In the definition of service, you define a field for
health check script.
> How can I safely and gracefully restart the service?
This will exist within the script used to push new code.
> Does it has any external dependencies?
This could be defined in the service configuration and
used for setting up integration tests and automatically
generating a dependency dashboard.
> Do you have a playbook, or sequence of steps, to bring
the service back up?
You could generate a field in the service defintion to
automatically generate a dashboard and include the
playbook link at the top of the page.
> Do you use appropriate logging levels depending on the
environments?
Production could be extremely opinionated about what
acceptable logging looks like, forced via code review. Log
level could be defined in service config.
> Are you logging to stdout?
Why would any production service get to choose?
Service owners shouldn't be able to log into machines.
> Are you measuring the RED signals?
Required fields in service config that could be used to
generate a service dashboard.
> Is there any documentation/design specification for the
service?
Required config field.
> Are you using gRPC or REST?
Trivial grep.
> How does the data flow through the service?
This is complicated, but can probably be easily replaced
by asking what state your service keeps and how it's
stored. This is the only question I think the author
should/needs to ask.
> Do you have any PII/Sensitive data flowing through the
service?
While this question is important, this is one of the
problems that has to be a particular person's
responsibility. Any dev that answers anything but
"probably not, but I don't know" shouldn't be trusted.
> What is the testing coverage for this service?
Some form of this would exist in a service config.
I don't think the question of responsibility is as simple as "it's the team's problem."
And then you could generate a webpage with a dropdown where "CoolAppServerName.prod" is an option and the dashboard including graphs for the time series metrics "CoolAppServerName.prod.5xx" and "CoolAppServerName.prod.latency_percentiles" automatically show up. Maybe instead of having service names in the dropdown you have owner names in the dropdown.

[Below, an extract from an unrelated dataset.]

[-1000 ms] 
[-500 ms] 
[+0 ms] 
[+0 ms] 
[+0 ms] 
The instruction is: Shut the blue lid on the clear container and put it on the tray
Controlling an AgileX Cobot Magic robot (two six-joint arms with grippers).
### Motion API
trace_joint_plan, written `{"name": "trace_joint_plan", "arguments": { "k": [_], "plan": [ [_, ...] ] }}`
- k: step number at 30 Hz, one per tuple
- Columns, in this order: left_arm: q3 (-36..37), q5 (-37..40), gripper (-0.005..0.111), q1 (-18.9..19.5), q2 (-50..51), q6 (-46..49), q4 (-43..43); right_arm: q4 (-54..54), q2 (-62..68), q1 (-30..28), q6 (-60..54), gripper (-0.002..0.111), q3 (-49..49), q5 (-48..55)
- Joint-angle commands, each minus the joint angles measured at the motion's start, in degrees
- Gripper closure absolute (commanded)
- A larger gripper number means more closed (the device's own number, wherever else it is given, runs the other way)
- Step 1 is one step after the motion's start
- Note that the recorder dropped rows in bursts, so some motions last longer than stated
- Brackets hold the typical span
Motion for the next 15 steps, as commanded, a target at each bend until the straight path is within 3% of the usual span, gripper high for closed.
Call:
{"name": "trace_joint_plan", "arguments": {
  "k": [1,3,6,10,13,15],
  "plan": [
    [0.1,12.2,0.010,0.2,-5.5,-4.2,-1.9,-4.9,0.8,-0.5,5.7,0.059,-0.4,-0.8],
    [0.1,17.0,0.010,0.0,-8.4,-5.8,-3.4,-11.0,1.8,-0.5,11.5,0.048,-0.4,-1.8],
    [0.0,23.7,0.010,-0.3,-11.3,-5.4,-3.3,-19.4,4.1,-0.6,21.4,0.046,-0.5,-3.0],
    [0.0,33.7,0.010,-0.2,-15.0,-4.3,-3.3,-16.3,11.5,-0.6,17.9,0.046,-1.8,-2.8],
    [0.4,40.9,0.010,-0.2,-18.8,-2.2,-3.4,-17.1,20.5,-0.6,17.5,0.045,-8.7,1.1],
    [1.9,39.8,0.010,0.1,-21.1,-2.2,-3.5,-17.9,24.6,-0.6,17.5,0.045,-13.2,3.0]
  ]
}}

You could potentially write some code that attempts to validate no significant changes in those metrics and use it to automatically verify that newly pushed code didn't take down the website.
Service config means creating an authoritative service identifier (authoritative because it's the only identifier used in tooling) and then attaching a configuration to it.
Facebook and google have (or at least at some point had) tupperware and borg respectively, that are basically custom verisons of the above extended for their infrastructures.
When Kubernetes was released, it was thought it would be a successor to borg if not the key components of borg itself, IIRC. https://en.wikipedia.org/wiki/Kubernetes:
The design and development of Kubernetes was influenced by
Google's Borg cluster manager. Many of its top contributors
had previously worked on Borg;[15][16] they codenamed Kubernetes
"Project 7" after the Star Trek ex-Borg character Seven of Nine[17]
and gave its logo a seven-spoked wheel.
There was a lot of early skepticism about it because it was not borg. I guess my understanding is that borg is so integrated into google tooling that it would have been impossible to generalize.
I haven't used it myself yet because a few of the senior engineers (from google/fb) I respect said "absolutely not in our infra."
A completely bespoke solution. I was both too busy to and too inexperienced with kubernetes to get into it and have a conversation.
IIRC the main criticisms were that it wouldn't scale to our needs and there were some use cases that wouldn't be handled by kubernetes easily. The end result would be two different solutions for the same problem, a slow migration to kubernetes that may or may not stall out, and then a half finished/perpetual migration that would double support costs.
"> Do you have any PII/Sensitive data flowing through the
service?
While this question is important, this is one of the
problems that has to be a particular person's
responsibility. Any dev that answers anything but
"probably not, but I don't know" shouldn't be trusted."
GDPR makes it the responsibility of the organisation to know. You can't safely say "I don't know" about PII.
And if an organization wants to know, then they must make a single individual responsible. "Organizational responsibility" means that no one is responsible.
It is important to have one person know the answer, rather than making your devs "guess" the answer. "The devs we asked said there wasn't misuse of PII" is not at all a good guarantee that PII is not abused or lost.
The organization cannot know unless there is an individual who knows.